Your task - Each line of the material, from the first through the one containing "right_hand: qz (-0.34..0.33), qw", is to be written out exactly.

• • • • • • •

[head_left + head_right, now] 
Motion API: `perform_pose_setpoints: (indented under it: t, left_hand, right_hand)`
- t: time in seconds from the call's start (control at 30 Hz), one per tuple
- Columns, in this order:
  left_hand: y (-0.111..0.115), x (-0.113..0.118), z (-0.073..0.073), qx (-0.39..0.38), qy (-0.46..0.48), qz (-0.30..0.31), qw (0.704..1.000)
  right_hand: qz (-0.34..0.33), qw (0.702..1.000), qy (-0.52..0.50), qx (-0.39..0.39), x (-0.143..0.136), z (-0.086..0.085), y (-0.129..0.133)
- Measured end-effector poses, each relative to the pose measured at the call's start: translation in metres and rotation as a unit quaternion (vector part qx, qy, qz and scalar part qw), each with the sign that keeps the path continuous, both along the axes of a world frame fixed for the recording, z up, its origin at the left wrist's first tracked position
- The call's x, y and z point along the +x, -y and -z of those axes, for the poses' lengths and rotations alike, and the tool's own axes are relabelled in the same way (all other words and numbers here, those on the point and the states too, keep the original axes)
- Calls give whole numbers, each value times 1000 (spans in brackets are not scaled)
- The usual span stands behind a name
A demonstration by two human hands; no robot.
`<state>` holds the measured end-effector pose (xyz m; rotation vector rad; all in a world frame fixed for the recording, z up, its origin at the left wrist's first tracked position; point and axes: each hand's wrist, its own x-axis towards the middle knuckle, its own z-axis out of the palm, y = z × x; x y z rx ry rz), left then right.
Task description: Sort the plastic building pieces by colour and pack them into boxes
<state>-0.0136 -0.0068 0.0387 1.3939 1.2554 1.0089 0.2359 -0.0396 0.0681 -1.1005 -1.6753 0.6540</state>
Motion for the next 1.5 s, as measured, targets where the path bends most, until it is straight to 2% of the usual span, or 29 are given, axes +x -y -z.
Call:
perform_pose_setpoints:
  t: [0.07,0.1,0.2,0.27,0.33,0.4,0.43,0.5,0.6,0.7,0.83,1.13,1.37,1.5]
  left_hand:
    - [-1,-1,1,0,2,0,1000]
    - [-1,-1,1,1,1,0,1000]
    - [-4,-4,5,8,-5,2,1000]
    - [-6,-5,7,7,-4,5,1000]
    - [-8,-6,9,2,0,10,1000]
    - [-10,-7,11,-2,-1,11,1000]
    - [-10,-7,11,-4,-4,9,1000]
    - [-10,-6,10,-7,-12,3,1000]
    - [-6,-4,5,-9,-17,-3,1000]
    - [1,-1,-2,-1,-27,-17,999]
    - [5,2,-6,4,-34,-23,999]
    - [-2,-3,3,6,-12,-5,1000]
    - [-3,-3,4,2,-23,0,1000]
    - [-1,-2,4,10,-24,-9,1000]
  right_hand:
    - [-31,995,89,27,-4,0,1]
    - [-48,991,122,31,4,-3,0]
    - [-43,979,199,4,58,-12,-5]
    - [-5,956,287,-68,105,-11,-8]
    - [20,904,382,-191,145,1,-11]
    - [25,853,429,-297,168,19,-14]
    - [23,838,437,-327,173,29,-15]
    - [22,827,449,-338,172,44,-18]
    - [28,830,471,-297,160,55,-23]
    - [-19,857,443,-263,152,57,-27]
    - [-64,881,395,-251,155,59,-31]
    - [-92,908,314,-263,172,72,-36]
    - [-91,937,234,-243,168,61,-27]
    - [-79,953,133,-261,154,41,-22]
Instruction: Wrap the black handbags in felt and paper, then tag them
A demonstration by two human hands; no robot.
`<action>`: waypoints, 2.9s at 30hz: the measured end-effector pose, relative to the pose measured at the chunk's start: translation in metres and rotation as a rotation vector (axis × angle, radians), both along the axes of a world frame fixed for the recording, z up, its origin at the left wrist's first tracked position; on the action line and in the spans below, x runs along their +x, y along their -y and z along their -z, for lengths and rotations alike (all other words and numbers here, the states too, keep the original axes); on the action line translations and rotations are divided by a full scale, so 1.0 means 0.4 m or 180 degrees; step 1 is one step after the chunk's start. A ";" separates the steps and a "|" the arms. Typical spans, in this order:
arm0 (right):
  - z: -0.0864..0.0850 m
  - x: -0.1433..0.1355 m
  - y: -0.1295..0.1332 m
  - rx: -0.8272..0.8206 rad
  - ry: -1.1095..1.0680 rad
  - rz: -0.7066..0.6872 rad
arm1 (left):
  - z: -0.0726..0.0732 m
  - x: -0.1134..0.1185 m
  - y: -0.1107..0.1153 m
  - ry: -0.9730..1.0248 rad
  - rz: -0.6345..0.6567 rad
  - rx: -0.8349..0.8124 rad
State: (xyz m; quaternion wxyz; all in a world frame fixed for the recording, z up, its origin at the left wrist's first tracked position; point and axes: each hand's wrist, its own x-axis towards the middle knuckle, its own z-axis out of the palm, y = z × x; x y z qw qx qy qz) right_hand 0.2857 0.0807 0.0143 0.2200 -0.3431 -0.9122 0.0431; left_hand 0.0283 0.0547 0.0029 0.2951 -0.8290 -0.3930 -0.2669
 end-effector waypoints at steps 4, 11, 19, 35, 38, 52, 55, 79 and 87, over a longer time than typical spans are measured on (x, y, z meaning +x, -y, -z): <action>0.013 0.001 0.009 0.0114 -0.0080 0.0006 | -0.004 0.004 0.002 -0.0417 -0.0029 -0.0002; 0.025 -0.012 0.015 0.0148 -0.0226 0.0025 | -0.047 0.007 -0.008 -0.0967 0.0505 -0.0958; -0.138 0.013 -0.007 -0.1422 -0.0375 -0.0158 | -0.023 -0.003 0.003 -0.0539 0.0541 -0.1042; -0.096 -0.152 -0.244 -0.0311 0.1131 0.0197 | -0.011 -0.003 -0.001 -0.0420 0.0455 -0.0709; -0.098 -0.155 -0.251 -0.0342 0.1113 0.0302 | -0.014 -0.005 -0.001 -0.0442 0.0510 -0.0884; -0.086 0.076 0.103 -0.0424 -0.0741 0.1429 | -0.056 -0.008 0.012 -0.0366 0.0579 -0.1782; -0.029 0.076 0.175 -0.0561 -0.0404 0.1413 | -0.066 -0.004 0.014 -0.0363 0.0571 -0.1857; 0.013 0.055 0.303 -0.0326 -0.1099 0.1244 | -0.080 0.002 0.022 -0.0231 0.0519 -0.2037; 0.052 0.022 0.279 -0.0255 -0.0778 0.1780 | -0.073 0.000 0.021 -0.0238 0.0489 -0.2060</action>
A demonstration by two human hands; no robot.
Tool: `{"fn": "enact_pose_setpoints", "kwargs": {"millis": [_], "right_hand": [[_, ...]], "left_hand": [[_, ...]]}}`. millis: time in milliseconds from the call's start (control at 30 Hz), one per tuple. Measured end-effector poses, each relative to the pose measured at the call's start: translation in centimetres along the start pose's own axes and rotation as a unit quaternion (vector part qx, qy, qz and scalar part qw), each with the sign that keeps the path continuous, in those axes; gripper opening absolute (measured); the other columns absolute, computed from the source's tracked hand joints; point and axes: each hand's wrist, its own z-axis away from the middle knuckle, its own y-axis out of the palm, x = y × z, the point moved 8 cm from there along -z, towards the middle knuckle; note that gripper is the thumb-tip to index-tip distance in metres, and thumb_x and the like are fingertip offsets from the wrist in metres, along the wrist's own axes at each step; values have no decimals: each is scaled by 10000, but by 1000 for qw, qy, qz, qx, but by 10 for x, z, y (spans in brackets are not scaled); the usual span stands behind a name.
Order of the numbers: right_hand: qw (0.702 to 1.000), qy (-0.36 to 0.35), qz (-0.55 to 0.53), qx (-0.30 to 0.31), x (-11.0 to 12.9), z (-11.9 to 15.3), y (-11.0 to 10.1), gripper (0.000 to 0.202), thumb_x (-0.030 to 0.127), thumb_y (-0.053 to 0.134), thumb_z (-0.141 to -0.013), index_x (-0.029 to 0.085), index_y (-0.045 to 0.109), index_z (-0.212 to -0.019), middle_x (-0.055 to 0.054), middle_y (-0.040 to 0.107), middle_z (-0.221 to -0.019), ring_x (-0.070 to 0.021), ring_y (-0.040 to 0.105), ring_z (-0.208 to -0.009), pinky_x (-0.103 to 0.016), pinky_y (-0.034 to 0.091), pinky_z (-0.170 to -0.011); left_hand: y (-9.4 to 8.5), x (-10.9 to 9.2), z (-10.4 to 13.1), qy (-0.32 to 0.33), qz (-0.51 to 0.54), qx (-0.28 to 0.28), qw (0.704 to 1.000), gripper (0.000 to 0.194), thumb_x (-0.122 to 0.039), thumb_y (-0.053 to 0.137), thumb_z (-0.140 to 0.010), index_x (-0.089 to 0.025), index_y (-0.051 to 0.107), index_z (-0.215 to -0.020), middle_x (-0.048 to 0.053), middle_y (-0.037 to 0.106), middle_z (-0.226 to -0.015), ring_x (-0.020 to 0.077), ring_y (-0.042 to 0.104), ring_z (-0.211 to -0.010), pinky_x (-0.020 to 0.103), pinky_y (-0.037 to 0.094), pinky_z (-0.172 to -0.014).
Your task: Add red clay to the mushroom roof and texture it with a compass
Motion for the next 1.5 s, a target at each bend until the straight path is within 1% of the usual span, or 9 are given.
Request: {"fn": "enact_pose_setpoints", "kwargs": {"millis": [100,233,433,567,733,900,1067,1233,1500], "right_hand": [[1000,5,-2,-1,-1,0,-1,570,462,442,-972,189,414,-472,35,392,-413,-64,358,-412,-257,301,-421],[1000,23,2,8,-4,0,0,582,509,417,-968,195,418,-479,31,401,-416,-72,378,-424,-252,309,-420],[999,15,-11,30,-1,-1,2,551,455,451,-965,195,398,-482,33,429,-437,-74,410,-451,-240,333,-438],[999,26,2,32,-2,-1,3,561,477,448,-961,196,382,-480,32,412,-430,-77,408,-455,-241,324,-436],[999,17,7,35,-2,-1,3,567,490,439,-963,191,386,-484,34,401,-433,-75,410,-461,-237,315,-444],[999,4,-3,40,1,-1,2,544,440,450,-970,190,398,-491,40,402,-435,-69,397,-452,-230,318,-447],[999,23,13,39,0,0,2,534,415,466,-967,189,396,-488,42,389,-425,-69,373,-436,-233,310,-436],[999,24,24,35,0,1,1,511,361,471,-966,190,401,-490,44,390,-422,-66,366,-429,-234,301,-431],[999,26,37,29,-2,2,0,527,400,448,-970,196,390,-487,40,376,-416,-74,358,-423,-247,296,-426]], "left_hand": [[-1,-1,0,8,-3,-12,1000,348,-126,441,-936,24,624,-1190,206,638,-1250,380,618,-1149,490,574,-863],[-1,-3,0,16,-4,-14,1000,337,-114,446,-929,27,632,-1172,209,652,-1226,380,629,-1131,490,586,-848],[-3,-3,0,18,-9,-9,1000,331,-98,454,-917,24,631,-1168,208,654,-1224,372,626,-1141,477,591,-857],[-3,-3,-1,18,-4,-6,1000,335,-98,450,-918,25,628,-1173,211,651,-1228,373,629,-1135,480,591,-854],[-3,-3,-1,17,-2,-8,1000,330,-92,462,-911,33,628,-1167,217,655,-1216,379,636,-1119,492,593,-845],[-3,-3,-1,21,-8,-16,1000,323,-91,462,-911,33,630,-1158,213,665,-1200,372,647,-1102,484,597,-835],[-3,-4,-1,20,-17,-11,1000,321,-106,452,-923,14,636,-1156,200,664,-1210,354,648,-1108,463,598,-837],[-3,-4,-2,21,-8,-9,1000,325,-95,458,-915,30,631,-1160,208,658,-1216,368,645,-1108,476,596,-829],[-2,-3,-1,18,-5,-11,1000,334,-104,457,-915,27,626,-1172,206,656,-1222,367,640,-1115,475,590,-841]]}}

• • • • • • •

Result below -
[head_left + head_right, now] 
Motion API: `perform_pose_setpoints: (indented under it: t, left_hand, right_hand)`
- t: time in seconds from the call's start (control at 30 Hz), one per tuple
- Columns, in this order:
  left_hand: y (-0.111..0.115), x (-0.113..0.118), z (-0.073..0.073), qx (-0.39..0.38), qy (-0.46..0.48), qz (-0.30..0.31), qw (0.704..1.000)
  right_hand: qz (-0.34..0.33), qw (0.702..1.000), qy (-0.52..0.50), qx (-0.39..0.39), x (-0.143..0.136), z (-0.086..0.085), y (-0.129..0.133)

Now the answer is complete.